Mr. Trueblood asserts that the notice of deficiency was not sent by certified or registered mailing to the taxpayer's last known address as required under Delman v. Comm'r of Internal Revenue, 384 F.2d 929 (3d Cir. 1967), cert. denied, 390 U.S. 952 (1968), and D'Andrea v. Comm'r of Internal Revenue, 263 F.2d 904 (D.C. Cir. 1959). The Third Circuit inDelman expanded on the "last known address" requirement of 26 U.S.C. § 6212(b), not the provision regarding certified or registered mail. Subsection (b) of § 6212 provides that "notice of a deficiency in respect of a tax imposed . . ., if mailed to the taxpayer at his last known address, shall be sufficient. . . ." 26 U.S.C. § 6212(b)(1). The Delman court affirmed the tax court's dismissal of taxpayers' petition for redetermination of income taxes as untimely, holding that subsection (b) of § 6212 is inapplicable because notice was sent by ordinary mail to taxpayers at the address of their attorney and by certified mail to their accountants, the addresses being those which taxpayers had used before and could reasonably be reached.

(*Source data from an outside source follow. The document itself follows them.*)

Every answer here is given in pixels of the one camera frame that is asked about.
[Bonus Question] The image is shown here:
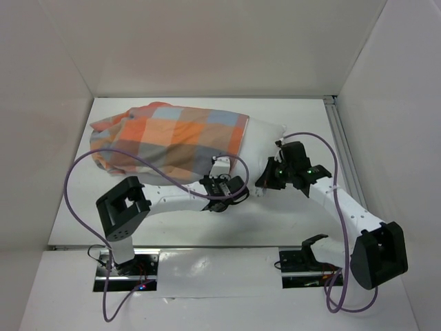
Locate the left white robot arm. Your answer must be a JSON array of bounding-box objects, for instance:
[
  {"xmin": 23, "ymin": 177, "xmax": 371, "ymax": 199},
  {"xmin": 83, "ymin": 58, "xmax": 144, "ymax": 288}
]
[{"xmin": 96, "ymin": 175, "xmax": 249, "ymax": 275}]

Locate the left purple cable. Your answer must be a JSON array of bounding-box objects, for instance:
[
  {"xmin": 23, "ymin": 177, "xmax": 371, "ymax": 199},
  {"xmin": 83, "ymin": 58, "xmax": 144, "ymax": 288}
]
[{"xmin": 64, "ymin": 148, "xmax": 251, "ymax": 323}]

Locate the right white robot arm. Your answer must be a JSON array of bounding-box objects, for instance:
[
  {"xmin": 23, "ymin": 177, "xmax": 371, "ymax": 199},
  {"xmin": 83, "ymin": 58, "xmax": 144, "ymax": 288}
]
[{"xmin": 256, "ymin": 141, "xmax": 409, "ymax": 290}]

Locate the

Section 6212 of the IRS Code provides that "[i]f the Secretary determines that there is a deficiency in respect of any tax imposed . . ., he is authorized to send notice of such deficiency to the taxpayer by certified mail or registered mail ." 26 U.S.C. § 6212(a) (emphasis added).

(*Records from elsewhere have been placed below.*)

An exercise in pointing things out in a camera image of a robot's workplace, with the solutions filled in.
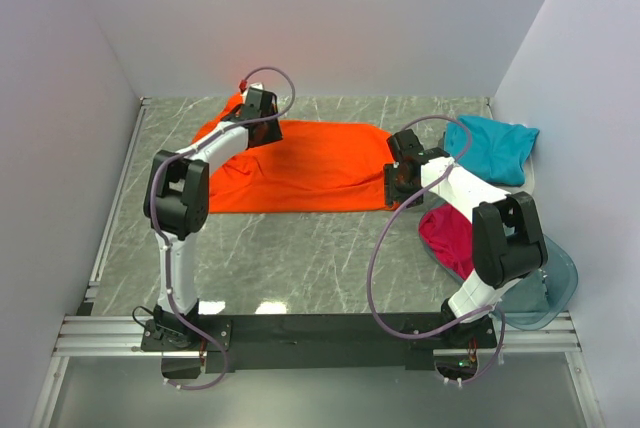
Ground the orange t shirt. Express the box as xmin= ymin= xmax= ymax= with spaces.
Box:
xmin=209 ymin=120 xmax=392 ymax=214

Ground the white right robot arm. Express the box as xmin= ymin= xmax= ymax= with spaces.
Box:
xmin=384 ymin=129 xmax=548 ymax=347

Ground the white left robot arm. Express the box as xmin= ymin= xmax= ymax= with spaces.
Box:
xmin=143 ymin=84 xmax=283 ymax=350

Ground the magenta t shirt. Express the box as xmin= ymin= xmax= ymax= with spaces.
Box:
xmin=418 ymin=203 xmax=474 ymax=281

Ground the teal folded t shirt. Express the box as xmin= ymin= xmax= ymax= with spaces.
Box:
xmin=458 ymin=115 xmax=540 ymax=187

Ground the white folded t shirt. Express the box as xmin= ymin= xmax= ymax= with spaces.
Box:
xmin=521 ymin=158 xmax=535 ymax=194

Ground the teal grey t shirt in bin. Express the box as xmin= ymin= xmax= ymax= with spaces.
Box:
xmin=501 ymin=270 xmax=549 ymax=315

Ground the blue transparent plastic bin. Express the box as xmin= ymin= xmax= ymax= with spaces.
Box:
xmin=419 ymin=202 xmax=578 ymax=331

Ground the black base crossbar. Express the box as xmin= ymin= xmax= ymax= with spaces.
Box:
xmin=141 ymin=314 xmax=497 ymax=373

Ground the aluminium frame rail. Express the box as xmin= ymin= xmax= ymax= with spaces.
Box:
xmin=52 ymin=96 xmax=151 ymax=359

Furthermore, the court expounded on the purpose of the notice of deficiency:

Its purpose is to notify the taxpayer that a deficiency has been determined against him. The mailing of a notice, unlike the filing of a complaint, does not commence an action in any court. It does not subject the taxpayer to the jurisdiction of the Tax Court. It merely allows the taxpayer, if he so desires, to commence an action in the Tax Court within the statutory period. . . . Where, however, the notice is mailed to a correct, albeit not the last known address, and is received in a timely fashion by the taxpayer or his authorized agent, no statutory scheme or purpose would thereby be violated. The purpose of the notice has been served when it is actually received.
Delman , 384 F.2d at 933-34 (citations omitted).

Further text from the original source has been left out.